Bangalore diaries continue.

So many little events took place in the non-human world, probably unnoticed by many.

Asian weaver ants - Oecophylla smaragdina - crawling all over this fat caterpillar was one such  event. These carnivorous critters, are quick to swarm a hapless and slow moving caterpillar, spray it with formic acid, and hen go about moving it to their nest, where they will slowly and methodically feed on it, is what I read.

I stared in fascination and tried to figure how many ants there were.  I reached a 100, and then gave up counting.  

All orange/ brown worker ants.  The queen with the emerald bottom would have been in the nests high up in the tree.

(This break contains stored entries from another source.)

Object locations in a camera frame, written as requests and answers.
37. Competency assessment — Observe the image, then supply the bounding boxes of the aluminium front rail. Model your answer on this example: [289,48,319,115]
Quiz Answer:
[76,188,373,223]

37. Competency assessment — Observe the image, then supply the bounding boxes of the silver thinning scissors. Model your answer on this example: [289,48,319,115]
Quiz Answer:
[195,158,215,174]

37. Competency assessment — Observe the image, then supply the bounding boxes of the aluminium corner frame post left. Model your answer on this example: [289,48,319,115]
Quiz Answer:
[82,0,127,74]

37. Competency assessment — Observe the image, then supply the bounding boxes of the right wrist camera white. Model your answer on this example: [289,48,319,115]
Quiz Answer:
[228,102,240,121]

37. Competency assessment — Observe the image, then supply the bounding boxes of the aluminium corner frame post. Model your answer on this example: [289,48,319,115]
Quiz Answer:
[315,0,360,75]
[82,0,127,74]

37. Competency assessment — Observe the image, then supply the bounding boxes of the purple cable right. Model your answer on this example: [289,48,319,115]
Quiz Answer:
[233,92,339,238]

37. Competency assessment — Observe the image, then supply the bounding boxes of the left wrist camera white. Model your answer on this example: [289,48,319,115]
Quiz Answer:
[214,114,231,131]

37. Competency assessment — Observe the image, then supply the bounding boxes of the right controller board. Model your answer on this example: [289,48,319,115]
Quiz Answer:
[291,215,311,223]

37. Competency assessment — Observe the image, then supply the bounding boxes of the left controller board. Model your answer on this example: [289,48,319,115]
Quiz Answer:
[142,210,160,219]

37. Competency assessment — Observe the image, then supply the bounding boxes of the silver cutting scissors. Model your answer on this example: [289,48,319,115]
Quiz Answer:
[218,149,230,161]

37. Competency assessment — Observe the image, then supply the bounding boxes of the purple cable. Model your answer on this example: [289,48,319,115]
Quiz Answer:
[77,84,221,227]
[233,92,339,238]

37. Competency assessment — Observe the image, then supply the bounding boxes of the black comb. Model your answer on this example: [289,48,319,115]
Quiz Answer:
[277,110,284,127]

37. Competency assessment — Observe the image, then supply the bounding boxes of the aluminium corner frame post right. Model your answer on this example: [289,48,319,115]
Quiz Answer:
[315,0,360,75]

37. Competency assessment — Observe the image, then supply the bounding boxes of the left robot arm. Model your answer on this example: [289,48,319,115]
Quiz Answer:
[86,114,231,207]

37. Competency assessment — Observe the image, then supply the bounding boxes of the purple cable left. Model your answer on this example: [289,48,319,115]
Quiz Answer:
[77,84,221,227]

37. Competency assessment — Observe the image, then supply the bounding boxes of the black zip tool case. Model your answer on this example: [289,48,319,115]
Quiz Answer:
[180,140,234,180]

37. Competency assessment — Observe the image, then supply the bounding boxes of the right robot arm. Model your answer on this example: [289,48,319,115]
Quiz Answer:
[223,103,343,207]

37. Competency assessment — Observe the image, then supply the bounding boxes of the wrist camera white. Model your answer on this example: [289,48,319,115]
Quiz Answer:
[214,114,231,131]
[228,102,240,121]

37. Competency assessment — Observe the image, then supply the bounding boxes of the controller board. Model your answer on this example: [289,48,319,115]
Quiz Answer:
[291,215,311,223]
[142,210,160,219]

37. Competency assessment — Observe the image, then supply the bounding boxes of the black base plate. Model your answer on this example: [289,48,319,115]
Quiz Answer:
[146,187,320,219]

The queen was probably up here among the mango leaves, in one of the several nests.  I always thought each nest was a different colony, turns out that is not the case, but all these nests are part of one large colony!

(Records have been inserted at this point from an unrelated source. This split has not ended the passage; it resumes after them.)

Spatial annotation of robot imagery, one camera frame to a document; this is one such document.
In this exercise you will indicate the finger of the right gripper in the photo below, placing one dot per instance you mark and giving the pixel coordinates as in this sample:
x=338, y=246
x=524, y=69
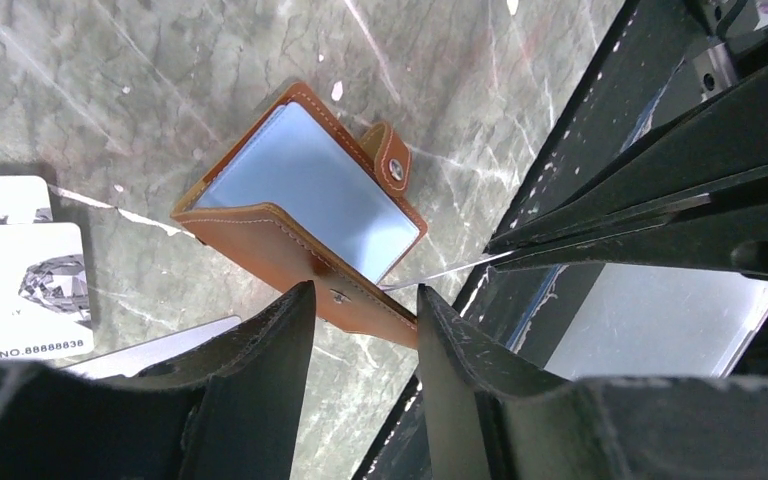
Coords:
x=724, y=140
x=711, y=227

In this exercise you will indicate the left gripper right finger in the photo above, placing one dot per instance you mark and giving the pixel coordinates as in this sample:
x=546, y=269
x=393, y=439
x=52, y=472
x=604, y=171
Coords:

These are just different rooms, with different activities - one for the babies, one for the food, one for the insects that they tap for the honeydew that they feed on.  And that one brilliant emerald-butt queen controls all of this.  From what I read - she is 4x the size of these worker ants...must be quite an imposing presence - I wonder if I will ever see one, seeing how she will be inside her nest castle all her life.

Here's my Slow Mo video of the ants and the caterpillar.


And here is a peek inside a weaver ant colony - Weaver Ants | The queens, the princesses, the drones and the workers

Comments

  1. amazing, I see them often in my park, most active and most unforgiving..a slow ant or critter, they devour with precision.